Task item: Give back the data exactly, with no images.

Recorded information:
--- START ---

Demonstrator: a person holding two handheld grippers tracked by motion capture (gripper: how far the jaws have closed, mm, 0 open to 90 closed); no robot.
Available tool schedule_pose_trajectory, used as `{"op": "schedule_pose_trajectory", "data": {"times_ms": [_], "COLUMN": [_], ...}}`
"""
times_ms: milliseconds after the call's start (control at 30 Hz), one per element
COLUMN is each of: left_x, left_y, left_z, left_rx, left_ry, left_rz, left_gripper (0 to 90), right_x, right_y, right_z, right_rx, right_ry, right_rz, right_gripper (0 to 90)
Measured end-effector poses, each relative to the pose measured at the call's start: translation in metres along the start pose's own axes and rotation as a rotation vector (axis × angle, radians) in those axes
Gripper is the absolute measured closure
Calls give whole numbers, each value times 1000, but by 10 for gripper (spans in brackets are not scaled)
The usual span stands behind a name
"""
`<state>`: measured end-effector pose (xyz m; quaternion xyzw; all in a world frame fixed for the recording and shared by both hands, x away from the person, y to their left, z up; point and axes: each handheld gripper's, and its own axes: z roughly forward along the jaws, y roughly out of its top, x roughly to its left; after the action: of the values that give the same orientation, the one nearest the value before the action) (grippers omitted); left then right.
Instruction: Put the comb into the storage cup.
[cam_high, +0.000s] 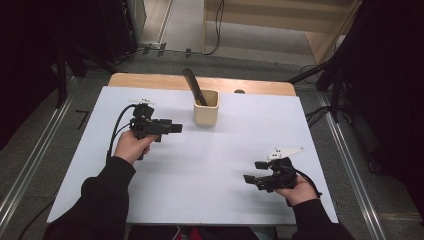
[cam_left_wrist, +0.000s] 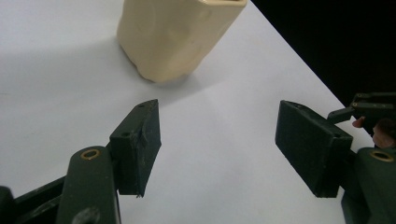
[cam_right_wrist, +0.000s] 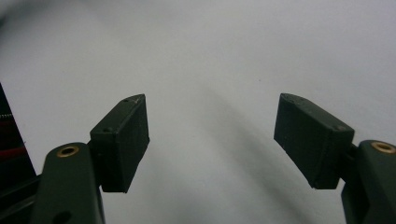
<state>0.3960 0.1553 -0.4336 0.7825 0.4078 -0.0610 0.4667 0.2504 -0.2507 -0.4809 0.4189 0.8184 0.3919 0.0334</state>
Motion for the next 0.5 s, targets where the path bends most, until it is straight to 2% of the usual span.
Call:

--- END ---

Exercise solution:
Demonstrator: a person holding two handheld grippers tracked by motion capture (gripper: how far the jaws have closed, mm, 0 open to 90 closed); no robot.
Available tool schedule_pose_trajectory, used as `{"op": "schedule_pose_trajectory", "data": {"times_ms": [_], "COLUMN": [_], ...}}`
"""
times_ms: milliseconds after the call's start (control at 30 Hz), one per element
COLUMN is each of: left_x, left_y, left_z, left_rx, left_ry, left_rz, left_gripper (0 to 90), right_x, right_y, right_z, right_rx, right_ry, right_rz, right_gripper (0 to 90)
Measured end-effector poses, each relative to the pose measured at the call's start: translation in metres along the start pose's own axes and rotation as a rotation vector (axis × angle, radians) in those axes
Gripper is the absolute measured closure
Calls give whole numbers, each value times 1000, but by 10 for gripper (spans in brackets are not scaled)
The usual span stands behind a name
"""
`<state>`: measured end-effector pose (xyz m; quaternion xyzw; all in a world frame fixed for the recording and shared by both hands, x away from the person, y to their left, z up; point and axes: each handheld gripper's, and its own axes: z roughly forward along the jaws, y roughly out of its top, x roughly to its left; after the action: of the values that give the same orientation, the one nearest the value before the action) (grippers omitted); left then right.
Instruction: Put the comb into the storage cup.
[cam_high, +0.000s] 
[cam_left_wrist, +0.000s] 
[cam_right_wrist, +0.000s] 
<state>0.3960 0.1553 -0.4336 0.7825 0.4078 -0.0610 0.4667 0.2504 -0.2507 -0.4809 0.4189 0.8184 0.3919 0.0334</state>
Motion for the next 0.5 s, targets where the path bends most, until it is straight to 2% of the usual span.
Call:

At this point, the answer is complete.